• WHAT YOU ARE ASKED TO DO: Word for word, restate the lines from the one containing "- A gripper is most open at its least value" through the last line of the material, and include no pictures.

• DATA SHOWN:

::::::::

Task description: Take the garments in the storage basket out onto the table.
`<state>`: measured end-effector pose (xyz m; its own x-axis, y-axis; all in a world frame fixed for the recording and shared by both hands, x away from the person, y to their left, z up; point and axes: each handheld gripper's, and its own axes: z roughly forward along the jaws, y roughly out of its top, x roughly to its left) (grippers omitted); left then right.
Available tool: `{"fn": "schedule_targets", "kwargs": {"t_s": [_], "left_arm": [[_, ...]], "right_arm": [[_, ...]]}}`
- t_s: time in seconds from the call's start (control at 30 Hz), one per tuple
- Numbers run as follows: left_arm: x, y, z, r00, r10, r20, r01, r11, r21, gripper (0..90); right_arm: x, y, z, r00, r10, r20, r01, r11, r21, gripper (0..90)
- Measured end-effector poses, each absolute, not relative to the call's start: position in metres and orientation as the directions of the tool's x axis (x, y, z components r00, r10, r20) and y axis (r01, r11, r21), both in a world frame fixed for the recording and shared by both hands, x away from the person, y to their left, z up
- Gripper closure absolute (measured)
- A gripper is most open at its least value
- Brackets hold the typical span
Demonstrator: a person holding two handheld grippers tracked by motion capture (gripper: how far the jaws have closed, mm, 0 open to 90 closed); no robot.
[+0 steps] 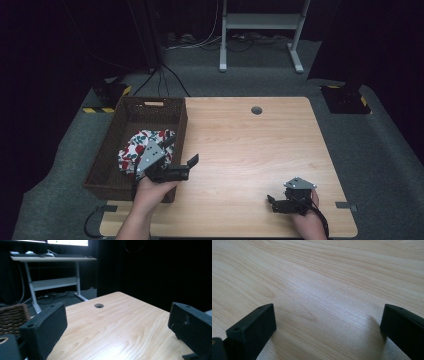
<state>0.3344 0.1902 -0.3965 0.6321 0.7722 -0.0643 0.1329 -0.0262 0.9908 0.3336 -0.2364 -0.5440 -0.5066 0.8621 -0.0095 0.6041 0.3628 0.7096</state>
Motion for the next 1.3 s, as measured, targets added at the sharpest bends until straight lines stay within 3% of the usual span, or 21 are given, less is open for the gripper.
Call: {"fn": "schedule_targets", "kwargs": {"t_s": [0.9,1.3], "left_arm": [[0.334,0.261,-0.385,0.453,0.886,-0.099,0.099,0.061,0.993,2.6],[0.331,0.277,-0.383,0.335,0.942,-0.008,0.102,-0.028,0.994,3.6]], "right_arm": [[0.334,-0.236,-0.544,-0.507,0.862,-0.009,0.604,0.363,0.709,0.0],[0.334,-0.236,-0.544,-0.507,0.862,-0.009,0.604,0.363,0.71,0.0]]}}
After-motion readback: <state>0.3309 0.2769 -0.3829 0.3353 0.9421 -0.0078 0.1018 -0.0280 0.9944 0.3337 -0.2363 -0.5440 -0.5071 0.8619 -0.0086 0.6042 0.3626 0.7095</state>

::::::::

• ANSWER BOX:
- A gripper is most open at its least value
- Brackets hold the typical span
Demonstrator: a person holding two handheld grippers tracked by motion capture (gripper: how far the jaws have closed, mm, 0 open to 90 closed); no robot.
[+0 steps] 
<state>0.3344 0.1902 -0.3965 0.6321 0.7722 -0.0643 0.1329 -0.0262 0.9908 0.3336 -0.2364 -0.5440 -0.5066 0.8621 -0.0095 0.6041 0.3628 0.7096</state>
Motion for the next 1.3 s, as measured, targets added at the sharpest bends until straight lines stay within 3% of the usual span, or 21 are given, less is open for the gripper.
Call: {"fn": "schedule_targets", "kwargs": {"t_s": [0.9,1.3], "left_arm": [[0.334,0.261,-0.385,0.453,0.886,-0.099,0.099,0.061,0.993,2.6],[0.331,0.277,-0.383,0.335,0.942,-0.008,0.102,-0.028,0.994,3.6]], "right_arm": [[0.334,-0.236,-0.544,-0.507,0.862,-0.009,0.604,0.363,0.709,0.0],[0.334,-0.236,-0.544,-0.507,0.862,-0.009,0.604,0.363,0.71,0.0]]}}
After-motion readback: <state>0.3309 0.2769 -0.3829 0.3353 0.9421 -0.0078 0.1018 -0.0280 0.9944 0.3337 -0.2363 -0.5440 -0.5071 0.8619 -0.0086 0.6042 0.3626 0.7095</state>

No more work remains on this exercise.